Punk may be about making up life for oneself, but its central figures made up that life out of reference, not out of thin air. It is more an assemblage than a creation. Two of Patti Smith’s greatest songs -- “Hey Joe” and “Gloria” -- are viciously re-imagined covers of pre-existing material, after all. Similarly, I Dreamed I Was A Very Clean Tramp is filled with homages and literary references. Hell and Verlaine try heroin “because we were interested in William Burroughs and Lou Reed.” Hell’s series of small, lonely apartments are made bearable by thinking of poets such as Rimbaud who lived in small, lonely apartments. His girlfriends look like Bob Dylan’s former girlfriends, his nights of black-out drinking recreate Dylan Thomas’s nights of blackout drinking. Even Hell and Verlaine’s invented names are references to poetry. In earliest chapters of the book, Hell details how he was punk before he knew what punk was, his childhood signposted by experiments with drugs and stealing cars, usually both at the same time. These examples of the death drive - examples that would come to define punk music -- don’t even emerge from a continuum of rock music. Rather, Hell tells us how he based his “no future” choices on the philosophies of French poets such as Baudelaire. Hell also name-checks Frank O’Hara frequently, linking the amateurism and studied spontaneity of “Lunch Poems” to the ethos of punk.

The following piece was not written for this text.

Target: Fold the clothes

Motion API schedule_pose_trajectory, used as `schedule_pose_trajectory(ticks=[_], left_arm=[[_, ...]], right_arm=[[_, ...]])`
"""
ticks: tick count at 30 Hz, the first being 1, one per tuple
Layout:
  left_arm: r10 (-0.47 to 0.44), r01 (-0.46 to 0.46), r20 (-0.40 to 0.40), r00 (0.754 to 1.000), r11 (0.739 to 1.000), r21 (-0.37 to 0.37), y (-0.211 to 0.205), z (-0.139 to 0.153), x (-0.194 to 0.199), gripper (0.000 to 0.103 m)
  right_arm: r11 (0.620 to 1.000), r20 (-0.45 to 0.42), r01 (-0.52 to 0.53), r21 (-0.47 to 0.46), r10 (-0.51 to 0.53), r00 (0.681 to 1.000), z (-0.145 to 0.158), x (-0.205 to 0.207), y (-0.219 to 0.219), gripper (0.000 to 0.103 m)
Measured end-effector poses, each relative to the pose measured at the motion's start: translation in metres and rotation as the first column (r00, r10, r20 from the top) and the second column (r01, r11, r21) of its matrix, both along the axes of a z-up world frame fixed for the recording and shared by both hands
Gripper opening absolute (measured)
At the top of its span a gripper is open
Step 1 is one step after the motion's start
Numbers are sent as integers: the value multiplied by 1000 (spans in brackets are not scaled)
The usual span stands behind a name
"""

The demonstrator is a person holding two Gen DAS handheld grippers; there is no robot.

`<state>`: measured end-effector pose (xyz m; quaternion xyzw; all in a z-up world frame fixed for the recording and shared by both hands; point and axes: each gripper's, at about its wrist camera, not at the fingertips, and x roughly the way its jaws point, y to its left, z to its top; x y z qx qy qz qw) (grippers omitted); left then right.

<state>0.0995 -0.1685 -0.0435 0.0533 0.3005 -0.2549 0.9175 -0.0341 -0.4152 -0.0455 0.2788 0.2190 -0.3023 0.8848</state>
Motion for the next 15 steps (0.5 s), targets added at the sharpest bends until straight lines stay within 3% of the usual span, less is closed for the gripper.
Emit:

Hell's book ends with an encounter with Verlaine in an East Village bookstore. The myth-making, it appears, has worked. They pick up bantering about nothing as though no time has passed and no break has occurred. “When Tom spoke to me there outside the bookstore,” Hell explains, “it was forty-two years ago, 1969, and he was nineteen years old; we both were. His misshapen, larded, worn flesh somehow just emphasized the purity of the spirit inside. He made a bunch of beautiful recordings too. Who gives a fuck about the worldly achievers, the succeeders at conventional ambitions?”
But of course, Hell succeeded at exactly the ambitions he set out for himself at nineteen; Verlaine too. While both of them may be “misshapen, larded, worn” and neither may be conventionally famous or wealthy, they’ll be written and spoken about, cited as influences by kids starting bands and moving to the city, for generations after they’re gone. Someone has asked them to tell their story, and cared enough to bring it out in hardcover, and here I am considering it as part of a larger literature about this particular scene.
In the epilogue, Hell describes himself and Verlaine as “two monsters confiding.” Much earlier in the book he defines rock stars as a kind of monster. To reinvent oneself, perhaps one always has to become a monster, larger than life and at least a bit ruthless. But the fiction of himself, and of the scene around himself, in I Dreamed I Was A Very Clean Tramp, goes one step further and makes an argument for persona-creation as a useful art form. Hell offers his invented self to a next generation of longing kids. These are the kids reading this and Smith’s memoir and all the other books about New York in the 1970s, and making up life for themselves, locating the quotations out of which the next generation of punks will invent themselves.